Three ways to encode and decode binary data for embedding within an XML document

XML has gained considerable popularity over the past few years as the solution to enterprise integration problems. It provides the means for exchanging data in a platform- and language-independent manner. To achieve this independence, XML exchanges encoding efficiency and network bandwidth for simplicity. Applications use XML documents as the universal datatype for passing data between one another without worrying about whether both applications use the same distributed object framework.

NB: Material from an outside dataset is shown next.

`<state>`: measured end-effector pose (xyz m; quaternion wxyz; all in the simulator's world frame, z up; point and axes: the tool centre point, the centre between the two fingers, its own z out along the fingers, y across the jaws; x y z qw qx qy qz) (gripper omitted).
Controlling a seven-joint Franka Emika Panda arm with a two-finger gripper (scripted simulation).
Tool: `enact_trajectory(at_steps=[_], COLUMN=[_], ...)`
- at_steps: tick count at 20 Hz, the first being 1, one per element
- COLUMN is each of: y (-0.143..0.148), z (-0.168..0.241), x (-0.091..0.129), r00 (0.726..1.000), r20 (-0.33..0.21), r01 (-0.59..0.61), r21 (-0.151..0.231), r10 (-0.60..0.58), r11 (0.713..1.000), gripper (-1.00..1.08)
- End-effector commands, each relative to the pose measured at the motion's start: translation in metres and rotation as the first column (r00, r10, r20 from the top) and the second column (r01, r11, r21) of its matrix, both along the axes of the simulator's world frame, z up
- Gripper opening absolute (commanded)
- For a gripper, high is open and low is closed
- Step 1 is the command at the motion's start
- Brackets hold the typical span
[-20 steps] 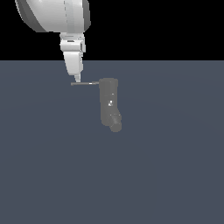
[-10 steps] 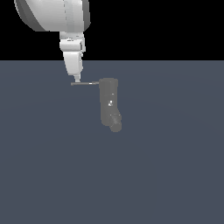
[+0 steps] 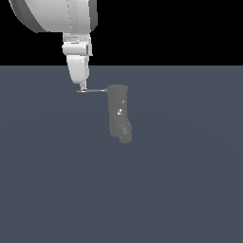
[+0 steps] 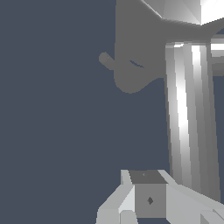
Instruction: Turn on the faucet by rotating a designated handle.
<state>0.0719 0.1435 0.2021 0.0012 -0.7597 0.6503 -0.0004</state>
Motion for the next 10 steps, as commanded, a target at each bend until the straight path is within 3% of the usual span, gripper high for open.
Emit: enact_trajectory(at_steps=[1,10], y=[-0.002,-0.007], z=[0.0,0.0], x=[-0.008,-0.032], r00=[1.0,1.0], r20=[-0.002,-0.002], r01=[0.001,0.001], r21=[-0.001,-0.002], r10=[-0.001,-0.001], r11=[1.0,1.0], gripper=[-1.0,-1.0])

While incorporating XML into your distributed applications, you may encounter the need to transfer binary data as part of your XML document. For example, you may need to pass to the client binary images embedded within an XML document, which includes additional data elements such as images. Simply embedding the byte values within the stored XML document won’t work due to the XML specification’s valid-character restriction and due to character encoding and decoding as the document travels from its source to its parsing destination.

According to the XML 1.0 specification, valid character values include the following ranges of hexadecimal values: 0x9, 0xA, 0xD, 0x20-0xd7ff, 0xe000-0xfffd, and 0x10000-0x10ffff. The specification also uses the character definition specified by the ISO/IEC 10646 standard and requires that all conforming XML processors “…accept the UTF-8 and UTF-16 encodings of 10646.”

For readers not familiar with the ISO/IEC 10646, the standard was first published in 1993 by the International Organization for Standardization (ISO), whose objective specifies the encoding of characters used in every written language into binary form. To provide compatibility between the multilingual encodings and most existing software applications that use the ASCII standard, the ISO has defined many transformations including the UTF-8 and UTF-16 encodings. For more information about the ISO/IEC 10646 standard and UTF encodings, see the Resources section.

What does all this have to do with the problem at hand? Well, if you embed the binary data within the XML document within a specific element tag, the receiving XML processor attempts to interpret the byte sequence following the UTF-8 or UTF-16 encodings. This most likely causes the parser to encounter invalid sequences and fail.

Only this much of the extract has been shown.